As Money Morning Investment Director Keith Fitz-Gerald says, hedging is such a compelling strategy because financial studies demonstrate that "even though broad sections of the markets may decline over time and our portfolios with it, we need only have a small section permanently hedged at any given time. The reason is that, by having a small portion of our assets (5%-10% or less) earning above-average returns, our overall returns are far higher over time."
2. Gold Isn’t Just for Hedging Anymore: Mention the word "stagflation" to anyone who worked and invested during the 1970s, and I’ll bet you’ll actually see that person physically shudder at the memory. Stagflation - the double-whammy combination of stagnant economic growth and high inflation - was thought to be an impossibility, until it showed up during that decade, leaving ruin in its wake.

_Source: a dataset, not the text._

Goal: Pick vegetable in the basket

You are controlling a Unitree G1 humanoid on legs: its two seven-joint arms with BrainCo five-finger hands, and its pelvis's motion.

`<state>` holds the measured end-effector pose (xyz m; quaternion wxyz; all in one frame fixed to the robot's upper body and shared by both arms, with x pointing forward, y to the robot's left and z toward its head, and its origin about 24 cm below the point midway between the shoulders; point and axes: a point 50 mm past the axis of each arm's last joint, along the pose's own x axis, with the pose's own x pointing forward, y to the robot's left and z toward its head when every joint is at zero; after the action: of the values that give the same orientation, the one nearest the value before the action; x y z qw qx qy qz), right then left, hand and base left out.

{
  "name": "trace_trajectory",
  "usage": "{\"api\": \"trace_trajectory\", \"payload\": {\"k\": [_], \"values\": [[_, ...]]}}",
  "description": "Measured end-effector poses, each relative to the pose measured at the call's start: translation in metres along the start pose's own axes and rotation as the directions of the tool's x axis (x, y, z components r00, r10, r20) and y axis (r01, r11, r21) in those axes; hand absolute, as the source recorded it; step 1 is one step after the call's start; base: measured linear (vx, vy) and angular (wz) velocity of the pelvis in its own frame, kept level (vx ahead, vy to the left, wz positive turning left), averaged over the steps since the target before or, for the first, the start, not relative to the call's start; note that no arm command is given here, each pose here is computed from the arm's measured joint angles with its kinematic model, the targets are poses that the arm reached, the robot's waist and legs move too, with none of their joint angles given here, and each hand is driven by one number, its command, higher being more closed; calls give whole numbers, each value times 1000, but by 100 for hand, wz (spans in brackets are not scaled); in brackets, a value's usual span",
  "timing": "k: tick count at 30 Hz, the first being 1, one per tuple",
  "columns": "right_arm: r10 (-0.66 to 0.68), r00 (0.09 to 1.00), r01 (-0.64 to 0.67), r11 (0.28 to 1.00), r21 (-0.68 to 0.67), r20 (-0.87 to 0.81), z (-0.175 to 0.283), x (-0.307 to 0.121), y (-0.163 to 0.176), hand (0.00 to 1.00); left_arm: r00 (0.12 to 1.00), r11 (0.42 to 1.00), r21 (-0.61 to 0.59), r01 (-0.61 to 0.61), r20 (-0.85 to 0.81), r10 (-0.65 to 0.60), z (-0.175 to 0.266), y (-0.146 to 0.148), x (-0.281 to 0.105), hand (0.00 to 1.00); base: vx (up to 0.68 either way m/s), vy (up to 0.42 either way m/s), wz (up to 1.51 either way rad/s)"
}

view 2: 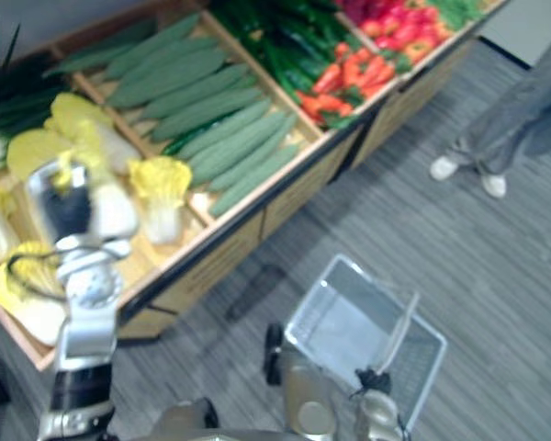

But for our purposes, no matter whether we’re looking at stagflation or inflation, one thing is clear - we’re looking at higher prices. And when prices are on the upswing, gold is the one investment you certainly want to own.
Then there’s also the whole "Lost Decade" outlook for the U.S. economy. In a misguided attempt to slowly deflate the asset bubbles it created with a years of overly expansive monetary policies, the U.S. Federal Reserve is now keeping interest rates at artificially low levels - gambling it will still be able to launch a successful counterattack on inflation later on. What’s more, the central bank also has made the ill-fated decision to diversify into the "bailout business" with its intervention in the Bear Stearns Cos. (BSC) and Fannie Mae (FNM) and Freddie Mac (FRE) debacles.
The artificially low interest rates will continue to punish the U.S. greenback, sending it lower and causing inflation to accelerate. And the trillions in debt the U.S. government’s balance sheet will take on from the Fannie and Freddie bailouts certainly won’t help.
In addition to the bleak-sounding inflation-case for gold, there’s also what I like to call the "wealth case" for the "yellow metal." As the consumer classes in China, India, Latin America and Emerging Europe grow in both breadth and depth, their ability to buy luxury goods will finally intersect with their desire. And gold will be a major beneficiary.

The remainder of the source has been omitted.